Held: Monroe may implement §34A-1407(a)'s precleared default rule.
The section's deference rule does not apply here because Monroe's charter does not have and has not had a plurality-vote provision. Thus, the District Court erred in basing its contrary conclusion on City of Rome v. United States, 446 U. S. 156, 169-170, n. 6, which concerned only the deference rule. In contrast, this case is controlled by the default rule. It therefore satisfies all of City of Rome's preclearance requirements: Georgia submitted the default rule to the Attorney General in an unambiguous and recordable manner and gave the Attorney General adequate opportunity to determine the purpose of the rule's electoral changes and whether such changes would adversely affect minority voting.
962 F. Supp. 1501, reversed.
The United States claims the city of Monroe, Georgia, did not seek preclearance for majority voting in mayoral elections, as required by § 5 of the Voting Rights Act of 1965, 79 Stat. 439, as amended, 42 U. S. C. § 1973c. The Government seeks to enjoin majority voting and to require Monroe to return to the plurality system it had once used. A threejudge District Court for the Middle District of Georgia agreed with the Government and granted summary judgment. 962 F. Supp. 1501 (1997). The District Court rejected Monroe's claim that the Attorney General's preclearance of a 1968 statewide law encompassed Monroe's adoption of a majority system. On Monroe's motion, this Court stayed enforcement of the judgment. 521 U. S. 1138 (1997). The case is now on appeal, and the judgment must be reversed.
The parties agree upon the facts. Until 1966, Monroe's city charter did not specify whether a candidate needed a plurality or a majority vote to win a mayoral election. In practice, the city used plurality voting in its elections until 1966 and majority voting thereafter.

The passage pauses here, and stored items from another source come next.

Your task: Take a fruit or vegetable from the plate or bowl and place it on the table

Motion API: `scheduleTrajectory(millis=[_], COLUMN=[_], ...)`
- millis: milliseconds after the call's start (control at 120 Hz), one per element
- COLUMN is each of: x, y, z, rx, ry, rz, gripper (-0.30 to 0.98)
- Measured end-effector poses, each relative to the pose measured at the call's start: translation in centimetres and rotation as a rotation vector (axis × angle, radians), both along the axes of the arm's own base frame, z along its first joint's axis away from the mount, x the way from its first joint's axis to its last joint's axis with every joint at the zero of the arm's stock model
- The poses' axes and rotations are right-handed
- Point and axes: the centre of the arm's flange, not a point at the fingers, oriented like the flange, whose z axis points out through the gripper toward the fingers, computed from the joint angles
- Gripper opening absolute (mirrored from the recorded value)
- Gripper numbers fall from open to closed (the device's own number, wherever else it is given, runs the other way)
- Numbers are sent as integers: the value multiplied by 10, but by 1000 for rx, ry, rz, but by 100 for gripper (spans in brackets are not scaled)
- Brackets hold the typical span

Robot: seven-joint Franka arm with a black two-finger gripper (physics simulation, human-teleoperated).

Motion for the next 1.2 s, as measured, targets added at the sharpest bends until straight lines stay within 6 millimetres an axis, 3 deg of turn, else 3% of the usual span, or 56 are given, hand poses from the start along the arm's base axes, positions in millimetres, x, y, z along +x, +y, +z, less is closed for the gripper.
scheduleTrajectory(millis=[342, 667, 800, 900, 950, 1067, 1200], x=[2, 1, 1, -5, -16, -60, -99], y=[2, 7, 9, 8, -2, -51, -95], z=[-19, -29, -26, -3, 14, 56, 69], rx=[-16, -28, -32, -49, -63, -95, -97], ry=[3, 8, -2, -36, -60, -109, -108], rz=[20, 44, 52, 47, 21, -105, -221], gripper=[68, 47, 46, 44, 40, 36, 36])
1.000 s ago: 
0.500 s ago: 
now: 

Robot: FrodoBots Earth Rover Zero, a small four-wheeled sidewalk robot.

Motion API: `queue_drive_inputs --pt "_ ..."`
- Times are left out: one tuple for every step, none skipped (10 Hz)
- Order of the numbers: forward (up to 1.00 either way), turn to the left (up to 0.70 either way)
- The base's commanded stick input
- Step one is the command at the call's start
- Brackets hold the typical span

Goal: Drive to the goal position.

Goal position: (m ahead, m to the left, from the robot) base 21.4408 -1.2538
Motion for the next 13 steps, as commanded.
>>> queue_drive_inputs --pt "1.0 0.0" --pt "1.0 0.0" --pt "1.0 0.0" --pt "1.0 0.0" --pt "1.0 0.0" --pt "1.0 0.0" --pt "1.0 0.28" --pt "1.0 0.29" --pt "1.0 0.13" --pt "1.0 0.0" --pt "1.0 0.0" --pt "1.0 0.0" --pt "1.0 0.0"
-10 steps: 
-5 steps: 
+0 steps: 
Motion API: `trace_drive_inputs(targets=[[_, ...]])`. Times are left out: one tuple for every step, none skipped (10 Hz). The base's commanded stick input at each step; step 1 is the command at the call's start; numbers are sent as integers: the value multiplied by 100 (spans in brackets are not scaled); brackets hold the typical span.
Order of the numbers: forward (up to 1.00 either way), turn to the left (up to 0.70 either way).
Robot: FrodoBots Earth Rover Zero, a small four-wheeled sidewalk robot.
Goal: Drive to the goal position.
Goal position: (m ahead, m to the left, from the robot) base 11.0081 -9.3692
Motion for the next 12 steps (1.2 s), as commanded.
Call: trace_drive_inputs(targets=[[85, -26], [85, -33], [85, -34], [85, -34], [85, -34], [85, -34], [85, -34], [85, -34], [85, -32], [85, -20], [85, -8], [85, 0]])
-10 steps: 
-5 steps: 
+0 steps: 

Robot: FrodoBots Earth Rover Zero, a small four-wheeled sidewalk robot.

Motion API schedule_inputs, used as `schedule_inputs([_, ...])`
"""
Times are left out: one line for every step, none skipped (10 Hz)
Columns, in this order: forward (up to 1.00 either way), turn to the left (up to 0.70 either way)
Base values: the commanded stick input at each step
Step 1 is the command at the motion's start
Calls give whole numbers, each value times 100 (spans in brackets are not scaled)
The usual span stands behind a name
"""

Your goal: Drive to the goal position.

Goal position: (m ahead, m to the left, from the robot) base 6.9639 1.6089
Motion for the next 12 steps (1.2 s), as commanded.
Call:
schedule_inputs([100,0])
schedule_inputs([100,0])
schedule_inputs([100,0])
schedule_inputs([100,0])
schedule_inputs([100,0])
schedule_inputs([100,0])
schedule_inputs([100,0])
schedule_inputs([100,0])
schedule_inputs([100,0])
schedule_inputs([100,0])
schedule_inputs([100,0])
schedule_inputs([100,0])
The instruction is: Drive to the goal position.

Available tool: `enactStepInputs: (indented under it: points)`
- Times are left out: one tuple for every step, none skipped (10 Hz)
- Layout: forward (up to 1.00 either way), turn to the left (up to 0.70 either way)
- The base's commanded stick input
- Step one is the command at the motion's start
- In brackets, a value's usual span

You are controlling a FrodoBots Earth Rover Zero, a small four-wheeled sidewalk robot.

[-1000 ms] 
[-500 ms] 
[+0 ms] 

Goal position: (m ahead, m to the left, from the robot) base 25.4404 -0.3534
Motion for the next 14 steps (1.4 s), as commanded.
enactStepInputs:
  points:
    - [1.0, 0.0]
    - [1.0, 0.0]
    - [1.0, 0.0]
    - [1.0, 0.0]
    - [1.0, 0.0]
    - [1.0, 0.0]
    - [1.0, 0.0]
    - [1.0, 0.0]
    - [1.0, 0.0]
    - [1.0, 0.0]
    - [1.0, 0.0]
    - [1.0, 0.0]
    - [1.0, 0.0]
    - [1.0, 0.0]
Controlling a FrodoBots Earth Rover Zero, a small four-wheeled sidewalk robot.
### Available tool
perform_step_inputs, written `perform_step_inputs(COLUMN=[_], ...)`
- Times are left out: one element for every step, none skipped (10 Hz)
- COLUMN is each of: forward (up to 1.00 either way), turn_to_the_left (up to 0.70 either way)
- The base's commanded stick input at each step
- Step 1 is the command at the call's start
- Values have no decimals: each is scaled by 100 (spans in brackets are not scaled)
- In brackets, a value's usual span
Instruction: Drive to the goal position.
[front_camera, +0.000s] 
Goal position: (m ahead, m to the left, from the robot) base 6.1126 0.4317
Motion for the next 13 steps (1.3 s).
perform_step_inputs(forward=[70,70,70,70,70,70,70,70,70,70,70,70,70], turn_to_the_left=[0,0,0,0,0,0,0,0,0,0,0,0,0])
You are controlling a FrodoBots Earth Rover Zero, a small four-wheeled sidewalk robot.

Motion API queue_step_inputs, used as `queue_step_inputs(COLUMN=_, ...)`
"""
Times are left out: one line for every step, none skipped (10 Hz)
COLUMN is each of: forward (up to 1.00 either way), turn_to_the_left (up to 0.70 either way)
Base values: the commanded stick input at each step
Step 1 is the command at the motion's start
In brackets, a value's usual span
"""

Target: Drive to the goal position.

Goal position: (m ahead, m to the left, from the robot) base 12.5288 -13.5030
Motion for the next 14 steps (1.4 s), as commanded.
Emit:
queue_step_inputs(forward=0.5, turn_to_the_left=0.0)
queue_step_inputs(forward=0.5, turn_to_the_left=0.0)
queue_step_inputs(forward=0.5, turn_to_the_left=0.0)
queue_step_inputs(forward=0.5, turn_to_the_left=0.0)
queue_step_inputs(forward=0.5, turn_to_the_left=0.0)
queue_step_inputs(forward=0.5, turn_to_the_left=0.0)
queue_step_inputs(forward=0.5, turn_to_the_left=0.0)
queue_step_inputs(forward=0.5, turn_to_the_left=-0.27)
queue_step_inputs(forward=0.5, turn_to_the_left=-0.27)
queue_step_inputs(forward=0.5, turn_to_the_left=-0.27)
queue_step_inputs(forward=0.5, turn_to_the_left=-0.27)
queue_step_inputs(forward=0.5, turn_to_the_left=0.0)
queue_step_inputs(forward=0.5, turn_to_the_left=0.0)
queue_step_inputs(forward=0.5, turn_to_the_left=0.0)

In 1966, the General Assembly of Georgia amended the city's charter to require majority voting in mayoral elections. 1966 Ga. Laws 2459. Because Monroe is a jurisdiction covered by § 5 of the Voting Rights Act, the change had to be precleared. Georgia or Monroe could have sought preclearance by submitting the change to the Attorney General or seeking a declaratory judgment from the United States District Court for the District of Columbia. Neither did, so the 1966 charter amendment was not precleared.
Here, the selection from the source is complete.